Exercise:
Copying rule for the data below: take the line containing "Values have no" and every line after it to the end, exactly, and drop all pictures.

*** Block opens ***

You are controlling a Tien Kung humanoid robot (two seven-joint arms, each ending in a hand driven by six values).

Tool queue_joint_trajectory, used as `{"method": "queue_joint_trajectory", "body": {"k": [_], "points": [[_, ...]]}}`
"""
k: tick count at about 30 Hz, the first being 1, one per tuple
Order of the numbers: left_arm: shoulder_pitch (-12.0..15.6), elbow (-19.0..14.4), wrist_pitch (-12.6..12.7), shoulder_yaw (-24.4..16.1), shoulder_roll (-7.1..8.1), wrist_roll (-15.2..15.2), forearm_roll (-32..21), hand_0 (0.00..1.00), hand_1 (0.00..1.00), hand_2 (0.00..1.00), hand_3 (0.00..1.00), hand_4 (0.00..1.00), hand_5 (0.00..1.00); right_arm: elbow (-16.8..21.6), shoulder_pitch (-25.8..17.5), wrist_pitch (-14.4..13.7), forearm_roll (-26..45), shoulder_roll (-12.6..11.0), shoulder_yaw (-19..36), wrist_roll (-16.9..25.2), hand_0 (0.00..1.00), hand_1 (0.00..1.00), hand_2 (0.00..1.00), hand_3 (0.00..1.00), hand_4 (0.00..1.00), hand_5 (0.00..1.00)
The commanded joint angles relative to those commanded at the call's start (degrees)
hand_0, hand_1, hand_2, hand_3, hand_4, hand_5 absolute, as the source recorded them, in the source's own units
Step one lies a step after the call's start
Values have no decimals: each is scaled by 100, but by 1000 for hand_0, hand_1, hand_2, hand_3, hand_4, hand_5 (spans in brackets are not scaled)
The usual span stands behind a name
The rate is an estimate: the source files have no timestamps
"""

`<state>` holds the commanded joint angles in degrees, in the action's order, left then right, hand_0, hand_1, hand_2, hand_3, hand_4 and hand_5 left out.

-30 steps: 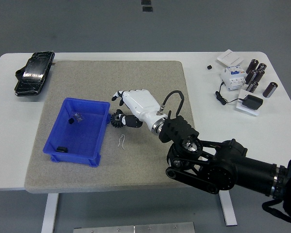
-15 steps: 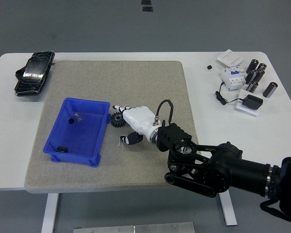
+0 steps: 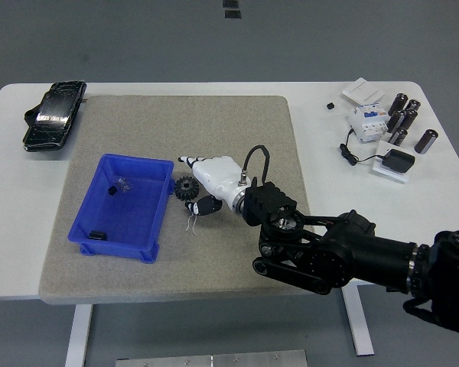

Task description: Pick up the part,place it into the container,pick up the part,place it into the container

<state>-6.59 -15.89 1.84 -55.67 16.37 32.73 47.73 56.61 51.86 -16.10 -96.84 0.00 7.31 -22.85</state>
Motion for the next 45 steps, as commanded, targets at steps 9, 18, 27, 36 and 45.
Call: {"method": "queue_joint_trajectory", "body": {"k": [9, 18, 27, 36, 45], "points": [[-18, -3, -9, -18, 7, 14, 39, 745, 720, 721, 655, 675, 413, -169, 76, 226, 122, 0, -134, -57, 400, 574, 805, 895, 875, 578], [-25, -8, -15, -36, 9, 27, 66, 745, 721, 721, 638, 665, 417, -205, 62, 332, 168, 0, -248, -90, 401, 575, 802, 895, 998, 804], [-32, -27, -21, -102, 9, 83, 143, 745, 720, 720, 638, 663, 416, -173, 58, 122, 320, 0, -493, -9, 400, 560, 739, 808, 998, 808], [-37, -25, -18, -104, 8, 75, 159, 745, 721, 719, 637, 658, 419, -192, 28, -222, 368, 0, -678, -11, 352, 464, 588, 669, 753, 526], [-32, -19, -10, -102, 2, 53, 164, 745, 720, 719, 634, 654, 424, -203, 5, -420, 288, 0, -628, -22, 308, 410, 501, 638, 665, 433]]}}
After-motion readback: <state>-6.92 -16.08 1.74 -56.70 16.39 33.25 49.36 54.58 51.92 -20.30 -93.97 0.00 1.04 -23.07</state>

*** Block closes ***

Solution:
Values have no decimals: each is scaled by 100, but by 1000 for hand_0, hand_1, hand_2, hand_3, hand_4, hand_5 (spans in brackets are not scaled)
The usual span stands behind a name
The rate is an estimate: the source files have no timestamps
"""

`<state>` holds the commanded joint angles in degrees, in the action's order, left then right, hand_0, hand_1, hand_2, hand_3, hand_4 and hand_5 left out.

-30 steps: 
-15 steps: 
+0 steps: 

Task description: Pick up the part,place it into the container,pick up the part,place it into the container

<state>-6.59 -15.89 1.84 -55.67 16.37 32.73 47.73 56.61 51.86 -16.10 -96.84 0.00 7.31 -22.85</state>
Motion for the next 45 steps, as commanded, targets at steps 9, 18, 27, 36 and 45.
Call: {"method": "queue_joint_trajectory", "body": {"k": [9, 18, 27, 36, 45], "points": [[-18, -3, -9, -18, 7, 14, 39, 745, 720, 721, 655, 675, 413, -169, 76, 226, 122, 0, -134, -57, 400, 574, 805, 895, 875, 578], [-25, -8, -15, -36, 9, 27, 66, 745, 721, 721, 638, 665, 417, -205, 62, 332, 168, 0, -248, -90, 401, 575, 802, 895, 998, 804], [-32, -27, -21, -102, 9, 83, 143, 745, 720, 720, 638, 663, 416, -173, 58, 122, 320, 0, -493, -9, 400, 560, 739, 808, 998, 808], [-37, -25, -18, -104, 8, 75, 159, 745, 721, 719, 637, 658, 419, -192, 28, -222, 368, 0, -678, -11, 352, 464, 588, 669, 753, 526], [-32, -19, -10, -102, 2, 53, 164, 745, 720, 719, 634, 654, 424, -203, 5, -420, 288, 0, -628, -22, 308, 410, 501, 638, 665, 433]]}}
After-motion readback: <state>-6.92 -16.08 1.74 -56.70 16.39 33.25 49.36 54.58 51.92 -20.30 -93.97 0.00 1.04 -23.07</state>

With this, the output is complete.